> DIRECTIONS:
Set down the material exactly. Keep every line.

> DATA PROVIDED:
━━━━

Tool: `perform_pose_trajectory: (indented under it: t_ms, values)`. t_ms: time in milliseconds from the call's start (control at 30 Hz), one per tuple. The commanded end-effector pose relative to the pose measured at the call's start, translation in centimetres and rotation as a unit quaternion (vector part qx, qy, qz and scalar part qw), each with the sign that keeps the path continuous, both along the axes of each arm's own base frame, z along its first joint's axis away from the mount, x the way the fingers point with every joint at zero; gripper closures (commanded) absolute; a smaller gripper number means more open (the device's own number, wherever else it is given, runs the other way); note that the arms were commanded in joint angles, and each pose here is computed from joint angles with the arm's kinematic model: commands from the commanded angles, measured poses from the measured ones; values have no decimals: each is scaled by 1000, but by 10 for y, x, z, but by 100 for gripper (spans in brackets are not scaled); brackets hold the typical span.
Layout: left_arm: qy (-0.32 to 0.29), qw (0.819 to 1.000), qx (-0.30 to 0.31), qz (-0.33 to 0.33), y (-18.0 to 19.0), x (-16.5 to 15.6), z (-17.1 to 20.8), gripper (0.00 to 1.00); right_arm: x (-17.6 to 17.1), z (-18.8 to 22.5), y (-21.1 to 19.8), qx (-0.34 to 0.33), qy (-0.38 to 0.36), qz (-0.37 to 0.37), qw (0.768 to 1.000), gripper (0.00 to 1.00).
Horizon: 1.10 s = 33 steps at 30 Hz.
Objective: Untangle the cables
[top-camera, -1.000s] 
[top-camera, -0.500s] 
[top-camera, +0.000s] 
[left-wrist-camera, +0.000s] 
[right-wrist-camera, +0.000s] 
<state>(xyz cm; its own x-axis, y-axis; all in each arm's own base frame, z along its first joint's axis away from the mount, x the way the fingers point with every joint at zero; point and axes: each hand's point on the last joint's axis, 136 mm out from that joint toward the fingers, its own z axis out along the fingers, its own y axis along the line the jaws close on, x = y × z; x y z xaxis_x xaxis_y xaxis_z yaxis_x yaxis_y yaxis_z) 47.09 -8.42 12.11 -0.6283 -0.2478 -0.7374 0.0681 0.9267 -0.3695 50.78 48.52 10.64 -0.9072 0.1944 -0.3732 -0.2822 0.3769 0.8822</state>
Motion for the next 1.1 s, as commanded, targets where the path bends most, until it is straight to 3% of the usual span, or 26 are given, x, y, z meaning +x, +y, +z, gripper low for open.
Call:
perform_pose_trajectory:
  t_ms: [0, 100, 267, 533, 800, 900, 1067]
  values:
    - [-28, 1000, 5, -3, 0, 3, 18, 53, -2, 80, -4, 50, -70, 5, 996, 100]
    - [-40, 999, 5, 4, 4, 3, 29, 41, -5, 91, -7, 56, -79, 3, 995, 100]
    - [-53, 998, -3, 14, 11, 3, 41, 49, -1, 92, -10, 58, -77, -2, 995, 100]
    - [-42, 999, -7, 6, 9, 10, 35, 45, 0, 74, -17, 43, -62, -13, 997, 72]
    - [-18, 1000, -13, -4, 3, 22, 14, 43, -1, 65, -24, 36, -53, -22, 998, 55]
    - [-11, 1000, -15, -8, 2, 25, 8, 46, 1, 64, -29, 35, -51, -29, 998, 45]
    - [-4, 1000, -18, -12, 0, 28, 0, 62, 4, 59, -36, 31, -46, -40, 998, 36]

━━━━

> SOLVED PROBLEM:
Tool: `perform_pose_trajectory: (indented under it: t_ms, values)`. t_ms: time in milliseconds from the call's start (control at 30 Hz), one per tuple. The commanded end-effector pose relative to the pose measured at the call's start, translation in centimetres and rotation as a unit quaternion (vector part qx, qy, qz and scalar part qw), each with the sign that keeps the path continuous, both along the axes of each arm's own base frame, z along its first joint's axis away from the mount, x the way the fingers point with every joint at zero; gripper closures (commanded) absolute; a smaller gripper number means more open (the device's own number, wherever else it is given, runs the other way); note that the arms were commanded in joint angles, and each pose here is computed from joint angles with the arm's kinematic model: commands from the commanded angles, measured poses from the measured ones; values have no decimals: each is scaled by 1000, but by 10 for y, x, z, but by 100 for gripper (spans in brackets are not scaled); brackets hold the typical span.
Layout: left_arm: qy (-0.32 to 0.29), qw (0.819 to 1.000), qx (-0.30 to 0.31), qz (-0.33 to 0.33), y (-18.0 to 19.0), x (-16.5 to 15.6), z (-17.1 to 20.8), gripper (0.00 to 1.00); right_arm: x (-17.6 to 17.1), z (-18.8 to 22.5), y (-21.1 to 19.8), qx (-0.34 to 0.33), qy (-0.38 to 0.36), qz (-0.37 to 0.37), qw (0.768 to 1.000), gripper (0.00 to 1.00).
Horizon: 1.10 s = 33 steps at 30 Hz.
Objective: Untangle the cables
[top-camera, -1.000s] 
[top-camera, -0.500s] 
[top-camera, +0.000s] 
[left-wrist-camera, +0.000s] 
[right-wrist-camera, +0.000s] 
<state>(xyz cm; its own x-axis, y-axis; all in each arm's own base frame, z along its first joint's axis away from the mount, x the way the fingers point with every joint at zero; point and axes: each hand's point on the last joint's axis, 136 mm out from that joint toward the fingers, its own z axis out along the fingers, its own y axis along the line the jaws close on, x = y × z; x y z xaxis_x xaxis_y xaxis_z yaxis_x yaxis_y yaxis_z) 47.09 -8.42 12.11 -0.6283 -0.2478 -0.7374 0.0681 0.9267 -0.3695 50.78 48.52 10.64 -0.9072 0.1944 -0.3732 -0.2822 0.3769 0.8822</state>
Motion for the next 1.1 s, as commanded, targets where the path bends most, until it is straight to 3% of the usual span, or 26 are given, x, y, z meaning +x, +y, +z, gripper low for open.
Call:
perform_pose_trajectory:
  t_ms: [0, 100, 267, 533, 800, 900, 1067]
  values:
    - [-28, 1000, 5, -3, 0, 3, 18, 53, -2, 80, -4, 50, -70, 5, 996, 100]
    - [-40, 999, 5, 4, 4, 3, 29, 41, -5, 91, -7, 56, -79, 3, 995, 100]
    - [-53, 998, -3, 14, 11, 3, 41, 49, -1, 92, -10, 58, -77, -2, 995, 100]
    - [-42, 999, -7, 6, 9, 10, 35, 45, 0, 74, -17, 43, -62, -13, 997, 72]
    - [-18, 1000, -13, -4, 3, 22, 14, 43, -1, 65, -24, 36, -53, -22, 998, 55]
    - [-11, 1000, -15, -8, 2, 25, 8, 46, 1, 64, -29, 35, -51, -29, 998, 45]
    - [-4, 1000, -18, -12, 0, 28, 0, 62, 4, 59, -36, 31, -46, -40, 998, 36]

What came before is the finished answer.